Monday, January 12, 2009

Magy!: how many servers for a video search engine?

Magy! is the ultimate search engine. It won all the battles and survived. They have an ultra-social video search engine, which receives 500 new videos per second. Videos are user-contributed.
  • Can estimate what is the disk space needed to store one year of videos?
  • Can you propose a server infrastructure for storing the videos?
  • What about caching.
Yet another back of the envelope computation.


  1. 1) First question
    Let's say that you have 31 Million of seconds a year, and you define 30 megabytes to be the maximum uploaded video's size.
    Doing the math this gives a total of 473,040 Tera a year, or 473 Petabyte of some kind of redundant storage.

    2) Second question.
    What kind of infrastructure can accomodate 473 Peta of storage?
    I'm my opinion that's kind of infrastructure could not still be built.
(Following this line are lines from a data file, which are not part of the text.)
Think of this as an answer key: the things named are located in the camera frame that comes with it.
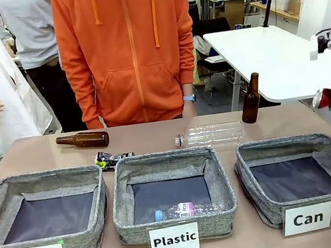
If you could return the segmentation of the person's left hand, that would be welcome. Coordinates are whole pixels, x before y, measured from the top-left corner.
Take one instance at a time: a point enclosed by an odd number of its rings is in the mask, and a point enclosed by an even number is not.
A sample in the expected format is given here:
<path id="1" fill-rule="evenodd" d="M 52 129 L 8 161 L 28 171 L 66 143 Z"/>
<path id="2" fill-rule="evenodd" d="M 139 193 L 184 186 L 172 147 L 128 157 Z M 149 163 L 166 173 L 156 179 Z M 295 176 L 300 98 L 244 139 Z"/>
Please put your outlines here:
<path id="1" fill-rule="evenodd" d="M 197 111 L 195 109 L 194 101 L 184 101 L 183 109 L 182 109 L 182 118 L 188 117 L 196 117 Z"/>

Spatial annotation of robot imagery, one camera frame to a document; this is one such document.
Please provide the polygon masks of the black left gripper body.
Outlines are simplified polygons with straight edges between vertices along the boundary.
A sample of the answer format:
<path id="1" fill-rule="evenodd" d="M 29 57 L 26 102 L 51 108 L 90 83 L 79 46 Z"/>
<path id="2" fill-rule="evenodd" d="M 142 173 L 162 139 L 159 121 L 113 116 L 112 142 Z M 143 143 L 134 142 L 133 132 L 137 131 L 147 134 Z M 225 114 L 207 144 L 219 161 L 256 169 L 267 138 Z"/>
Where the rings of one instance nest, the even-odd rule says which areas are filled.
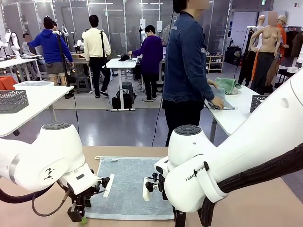
<path id="1" fill-rule="evenodd" d="M 70 192 L 72 207 L 80 206 L 81 209 L 86 207 L 91 208 L 90 198 L 92 195 L 93 189 L 86 189 L 77 195 L 74 192 Z"/>

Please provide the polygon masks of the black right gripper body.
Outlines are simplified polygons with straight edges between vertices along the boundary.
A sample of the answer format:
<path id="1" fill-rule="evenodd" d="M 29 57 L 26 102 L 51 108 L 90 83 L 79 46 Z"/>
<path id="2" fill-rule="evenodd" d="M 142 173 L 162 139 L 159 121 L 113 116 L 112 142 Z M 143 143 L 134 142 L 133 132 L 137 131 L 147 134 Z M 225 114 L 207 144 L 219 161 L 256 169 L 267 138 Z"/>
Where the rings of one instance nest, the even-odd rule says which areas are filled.
<path id="1" fill-rule="evenodd" d="M 185 227 L 186 213 L 174 208 L 174 223 L 175 227 Z"/>

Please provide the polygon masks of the person right hand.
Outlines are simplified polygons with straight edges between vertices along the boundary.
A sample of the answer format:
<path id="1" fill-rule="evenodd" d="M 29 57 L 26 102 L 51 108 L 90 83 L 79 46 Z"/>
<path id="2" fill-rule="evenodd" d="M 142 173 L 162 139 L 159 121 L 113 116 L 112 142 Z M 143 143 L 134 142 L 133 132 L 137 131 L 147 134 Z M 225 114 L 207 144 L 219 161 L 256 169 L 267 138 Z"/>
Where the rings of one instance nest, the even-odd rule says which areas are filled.
<path id="1" fill-rule="evenodd" d="M 214 105 L 214 106 L 217 106 L 219 109 L 223 109 L 224 108 L 224 102 L 218 98 L 218 97 L 215 97 L 211 103 Z"/>

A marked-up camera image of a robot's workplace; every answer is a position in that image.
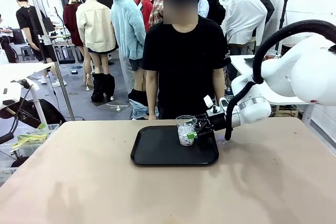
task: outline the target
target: plastic bin
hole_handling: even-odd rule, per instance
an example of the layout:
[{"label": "plastic bin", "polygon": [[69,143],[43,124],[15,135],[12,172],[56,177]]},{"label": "plastic bin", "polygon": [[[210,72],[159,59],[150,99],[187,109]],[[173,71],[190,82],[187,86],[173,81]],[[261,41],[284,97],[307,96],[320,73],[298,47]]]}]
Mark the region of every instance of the plastic bin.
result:
[{"label": "plastic bin", "polygon": [[83,66],[81,65],[69,66],[69,75],[70,76],[83,76]]},{"label": "plastic bin", "polygon": [[[15,137],[21,134],[33,134],[33,135],[42,135],[48,134],[50,136],[59,128],[59,124],[50,124],[48,128],[44,128],[42,130],[35,129],[30,126],[26,127],[18,127],[15,131]],[[26,144],[20,146],[19,156],[30,157],[37,148],[39,148],[41,144]],[[10,152],[13,149],[12,144],[1,144],[0,145],[0,187],[9,179],[9,177],[18,170],[19,167],[11,168],[12,163],[15,161],[16,157],[11,156]]]},{"label": "plastic bin", "polygon": [[[19,148],[19,155],[24,157],[31,156],[40,144],[23,145]],[[19,169],[19,167],[11,168],[15,161],[15,156],[11,156],[12,144],[0,145],[0,187],[9,179],[9,177]]]}]

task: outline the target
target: green tag
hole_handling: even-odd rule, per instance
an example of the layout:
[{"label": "green tag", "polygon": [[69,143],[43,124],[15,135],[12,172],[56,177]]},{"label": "green tag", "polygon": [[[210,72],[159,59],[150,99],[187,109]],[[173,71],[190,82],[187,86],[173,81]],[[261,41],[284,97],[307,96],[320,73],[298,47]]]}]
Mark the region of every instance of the green tag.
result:
[{"label": "green tag", "polygon": [[197,133],[196,132],[189,133],[187,137],[188,139],[194,139],[195,137],[197,137]]}]

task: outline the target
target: man in black t-shirt
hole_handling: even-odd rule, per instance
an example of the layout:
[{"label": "man in black t-shirt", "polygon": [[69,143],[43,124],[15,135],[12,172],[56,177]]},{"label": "man in black t-shirt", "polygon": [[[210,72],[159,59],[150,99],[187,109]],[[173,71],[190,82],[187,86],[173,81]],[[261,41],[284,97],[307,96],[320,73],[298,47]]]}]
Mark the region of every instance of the man in black t-shirt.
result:
[{"label": "man in black t-shirt", "polygon": [[[41,43],[41,48],[38,47],[38,45],[39,45],[38,36],[35,35],[35,33],[34,33],[33,23],[30,19],[30,15],[29,15],[29,12],[28,12],[28,9],[29,9],[29,11],[32,14],[32,19],[33,19],[33,21],[35,23],[35,26],[36,26],[36,29],[37,29],[37,34],[43,35],[43,30],[42,30],[40,21],[38,19],[35,7],[34,6],[29,6],[28,5],[28,0],[16,0],[16,2],[20,6],[20,9],[16,11],[17,22],[19,23],[20,29],[22,29],[23,32],[25,33],[25,36],[28,40],[29,45],[31,46],[31,48],[33,50],[33,53],[34,53],[36,59],[38,59],[38,61],[43,60],[42,54],[41,54],[41,50],[42,50],[44,55],[46,56],[46,58],[48,58],[47,59],[48,62],[51,62],[51,59],[49,58],[50,56],[54,59],[54,61],[56,61],[54,51],[51,47],[47,47],[43,43]],[[51,72],[57,78],[57,73],[55,71],[54,66],[51,67]],[[44,74],[41,77],[41,79],[39,80],[41,84],[47,84],[46,76],[47,76],[47,71],[44,70]],[[59,87],[60,86],[58,78],[57,78],[56,82],[52,83],[52,86],[53,87]]]},{"label": "man in black t-shirt", "polygon": [[216,97],[217,101],[224,96],[223,67],[230,58],[222,29],[214,21],[198,16],[197,0],[178,0],[178,7],[174,1],[165,3],[175,14],[175,18],[170,17],[174,24],[164,24],[164,20],[151,27],[144,45],[143,69],[147,70],[151,120],[156,119],[158,86],[160,119],[205,113],[205,96]]}]

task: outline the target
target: light blue shirt
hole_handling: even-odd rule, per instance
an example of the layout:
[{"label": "light blue shirt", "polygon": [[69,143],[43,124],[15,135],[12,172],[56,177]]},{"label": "light blue shirt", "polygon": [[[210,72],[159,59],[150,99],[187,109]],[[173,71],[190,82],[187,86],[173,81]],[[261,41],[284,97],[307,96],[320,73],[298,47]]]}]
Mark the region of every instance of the light blue shirt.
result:
[{"label": "light blue shirt", "polygon": [[198,1],[198,14],[203,18],[206,18],[209,13],[209,2],[208,0],[199,0]]},{"label": "light blue shirt", "polygon": [[134,0],[113,0],[111,20],[121,53],[131,60],[141,59],[146,31]]}]

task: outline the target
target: storage box
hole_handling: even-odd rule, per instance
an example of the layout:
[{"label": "storage box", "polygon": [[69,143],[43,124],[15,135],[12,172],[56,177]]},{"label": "storage box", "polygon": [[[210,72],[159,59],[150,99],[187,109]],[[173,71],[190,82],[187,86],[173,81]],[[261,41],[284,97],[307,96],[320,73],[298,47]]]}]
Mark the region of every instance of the storage box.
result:
[{"label": "storage box", "polygon": [[[48,134],[50,136],[59,128],[59,124],[50,124],[42,130],[32,128],[30,126],[18,127],[15,131],[15,137],[21,134],[29,135],[42,135]],[[22,145],[18,149],[18,155],[23,157],[30,157],[41,144],[27,144]],[[0,187],[9,179],[9,177],[18,170],[19,167],[11,168],[12,163],[15,161],[16,156],[11,156],[10,152],[13,149],[12,144],[0,145]]]}]

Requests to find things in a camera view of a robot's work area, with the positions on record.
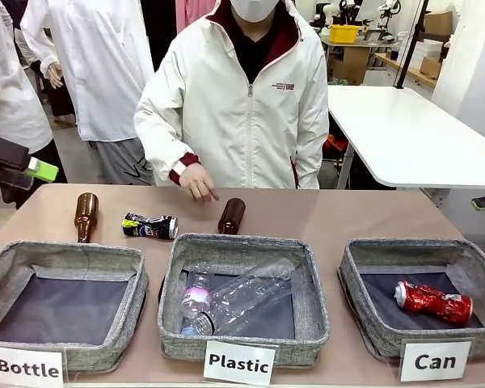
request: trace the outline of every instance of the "red can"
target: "red can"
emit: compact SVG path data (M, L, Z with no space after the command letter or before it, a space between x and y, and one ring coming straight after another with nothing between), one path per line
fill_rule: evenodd
M400 281L395 286L395 300L403 310L433 315L458 327L464 327L472 316L470 297L448 295L428 285Z

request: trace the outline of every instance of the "white paper sign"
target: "white paper sign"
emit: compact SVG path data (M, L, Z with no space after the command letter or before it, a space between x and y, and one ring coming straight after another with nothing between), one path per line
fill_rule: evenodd
M63 388L61 353L0 348L0 384Z
M274 360L275 349L209 341L203 376L226 382L269 386Z
M406 344L401 382L462 378L470 341Z

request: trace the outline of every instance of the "white face mask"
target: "white face mask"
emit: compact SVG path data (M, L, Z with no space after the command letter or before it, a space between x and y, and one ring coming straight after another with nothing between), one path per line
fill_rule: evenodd
M241 18L251 23L262 22L272 13L279 0L230 0Z

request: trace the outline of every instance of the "maroon collar lining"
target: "maroon collar lining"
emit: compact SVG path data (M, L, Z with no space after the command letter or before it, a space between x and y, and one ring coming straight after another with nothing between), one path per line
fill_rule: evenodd
M221 4L216 9L212 15L208 15L206 19L221 25L230 37L231 26L229 17L232 12L232 6L230 0L221 0ZM276 4L275 18L278 18L278 24L282 26L276 35L276 39L269 50L268 57L264 61L263 68L275 61L277 58L286 54L290 49L292 49L299 40L298 36L298 26L294 18L288 13L285 8L284 2L280 0Z

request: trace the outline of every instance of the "jacket logo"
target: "jacket logo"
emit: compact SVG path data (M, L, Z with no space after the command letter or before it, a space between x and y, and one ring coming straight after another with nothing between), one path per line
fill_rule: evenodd
M294 83L277 82L272 87L278 91L294 91Z

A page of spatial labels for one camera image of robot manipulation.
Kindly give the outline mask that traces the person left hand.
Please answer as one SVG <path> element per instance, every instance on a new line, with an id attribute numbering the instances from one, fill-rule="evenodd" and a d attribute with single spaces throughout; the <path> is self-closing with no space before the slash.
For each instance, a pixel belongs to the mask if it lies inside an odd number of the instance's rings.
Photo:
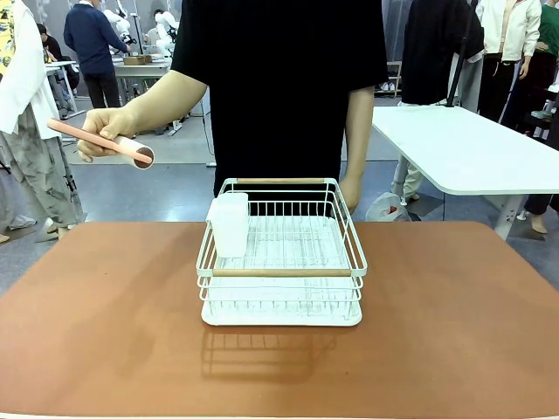
<path id="1" fill-rule="evenodd" d="M 340 182 L 340 187 L 349 213 L 354 214 L 362 195 L 362 176 L 345 175 Z"/>

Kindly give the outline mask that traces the person right hand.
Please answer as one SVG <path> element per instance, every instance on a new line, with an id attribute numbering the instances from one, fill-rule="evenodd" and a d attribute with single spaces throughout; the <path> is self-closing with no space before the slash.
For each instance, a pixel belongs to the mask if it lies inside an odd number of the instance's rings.
<path id="1" fill-rule="evenodd" d="M 130 138 L 135 133 L 136 118 L 124 107 L 95 108 L 87 112 L 82 130 L 97 134 L 110 141 L 117 136 Z M 115 155 L 111 149 L 103 148 L 88 141 L 78 141 L 79 157 L 91 163 L 95 157 Z"/>

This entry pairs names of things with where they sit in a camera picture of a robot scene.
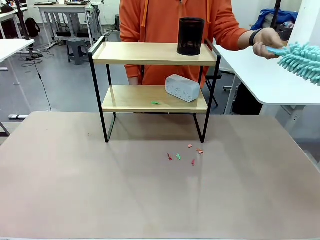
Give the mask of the person's left hand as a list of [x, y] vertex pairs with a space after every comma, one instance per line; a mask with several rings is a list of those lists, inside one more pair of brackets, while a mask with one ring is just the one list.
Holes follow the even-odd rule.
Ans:
[[282, 49], [284, 47], [280, 36], [273, 28], [263, 28], [253, 38], [252, 48], [255, 55], [267, 60], [277, 59], [279, 56], [270, 53], [267, 47], [275, 49]]

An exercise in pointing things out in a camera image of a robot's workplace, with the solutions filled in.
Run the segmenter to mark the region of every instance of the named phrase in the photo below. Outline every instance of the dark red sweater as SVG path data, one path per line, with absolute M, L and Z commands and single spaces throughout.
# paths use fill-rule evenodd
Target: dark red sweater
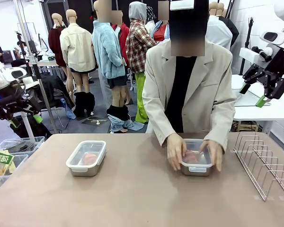
M 63 29 L 64 28 L 62 28 L 62 27 L 58 27 L 58 28 L 55 28 L 55 29 L 52 28 L 49 31 L 48 44 L 49 44 L 49 48 L 52 50 L 52 52 L 56 56 L 57 64 L 61 67 L 66 67 L 66 63 L 63 60 L 61 44 L 60 44 L 60 35 L 61 35 L 61 31 Z
M 117 25 L 112 25 L 112 28 L 115 30 L 117 28 Z M 121 29 L 121 34 L 120 34 L 120 38 L 119 38 L 119 43 L 120 43 L 120 48 L 121 48 L 121 54 L 122 54 L 122 57 L 124 57 L 124 59 L 126 61 L 126 65 L 128 66 L 125 43 L 126 43 L 127 36 L 129 34 L 129 28 L 128 28 L 128 26 L 126 26 L 125 23 L 123 23 L 121 25 L 120 29 Z

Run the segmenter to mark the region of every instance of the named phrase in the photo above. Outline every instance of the lime green pants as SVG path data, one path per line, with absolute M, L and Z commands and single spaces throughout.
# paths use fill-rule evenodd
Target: lime green pants
M 145 83 L 145 75 L 144 72 L 136 73 L 136 83 L 137 83 L 137 103 L 138 103 L 138 112 L 136 115 L 136 122 L 146 123 L 148 121 L 147 114 L 144 109 L 143 100 L 142 100 L 142 92 Z

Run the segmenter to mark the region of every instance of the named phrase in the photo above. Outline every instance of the metal dish rack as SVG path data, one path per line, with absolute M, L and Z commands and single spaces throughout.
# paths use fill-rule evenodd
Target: metal dish rack
M 274 182 L 284 192 L 284 165 L 279 163 L 279 158 L 260 140 L 259 135 L 240 132 L 234 152 L 264 201 L 269 198 Z

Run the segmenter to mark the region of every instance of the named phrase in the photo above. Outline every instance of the gray hoodie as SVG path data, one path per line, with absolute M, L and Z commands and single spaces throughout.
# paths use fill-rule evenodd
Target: gray hoodie
M 129 4 L 128 16 L 130 19 L 146 20 L 146 4 L 133 1 Z

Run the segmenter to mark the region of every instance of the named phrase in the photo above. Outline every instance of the black bag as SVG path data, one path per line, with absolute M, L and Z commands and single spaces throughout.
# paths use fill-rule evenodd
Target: black bag
M 21 116 L 16 116 L 16 120 L 19 122 L 20 126 L 15 127 L 13 124 L 10 124 L 10 128 L 16 133 L 20 138 L 28 138 L 27 129 L 24 125 L 23 119 Z M 48 139 L 52 134 L 45 127 L 43 123 L 37 123 L 33 116 L 27 116 L 30 127 L 32 128 L 33 134 L 35 137 L 37 136 L 45 136 Z

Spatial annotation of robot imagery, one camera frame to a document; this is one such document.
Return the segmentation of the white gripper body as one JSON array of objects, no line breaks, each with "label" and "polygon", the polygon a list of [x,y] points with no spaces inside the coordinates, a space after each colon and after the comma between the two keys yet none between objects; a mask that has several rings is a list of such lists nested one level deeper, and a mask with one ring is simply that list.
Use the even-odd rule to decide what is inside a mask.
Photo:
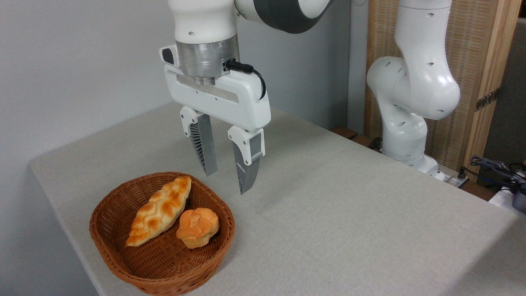
[{"label": "white gripper body", "polygon": [[261,99],[258,76],[230,71],[218,77],[213,86],[201,86],[184,75],[178,64],[174,45],[159,50],[165,62],[164,73],[172,98],[197,112],[254,132],[271,120],[268,96]]}]

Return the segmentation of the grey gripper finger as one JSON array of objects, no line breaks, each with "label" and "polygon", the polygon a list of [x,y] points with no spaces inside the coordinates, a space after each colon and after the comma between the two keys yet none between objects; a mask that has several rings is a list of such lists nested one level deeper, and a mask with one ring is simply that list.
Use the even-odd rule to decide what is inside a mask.
[{"label": "grey gripper finger", "polygon": [[228,136],[233,143],[240,194],[244,194],[254,185],[260,159],[265,155],[264,130],[248,132],[232,126],[228,130]]},{"label": "grey gripper finger", "polygon": [[217,161],[210,116],[186,106],[179,114],[184,133],[190,138],[205,174],[212,175],[217,171]]}]
But, well it depends on you budget actually. :-)
    You would need a sum of 1000 EMC DMX-4 expanded to maximum capacity, using and enterprise storage solution, or an amount of about 100k standard Intel Server equipped with 5 1 Tera disk in raid configuration.
    Did you were thinking about something particular ?

    3) Third QUestion.
    Caching ? Who need caching when you have a such massive and disperse base of data. Unless you meant it for the CDN...

  2. Err, did I won something? :-)

  3. 1) correct. but you may want to estimate an average case as well. Not all the videos will reach 30Mbytes.

    2) Suppose that you do want to use commodity low cost servers and implement a software redundancy.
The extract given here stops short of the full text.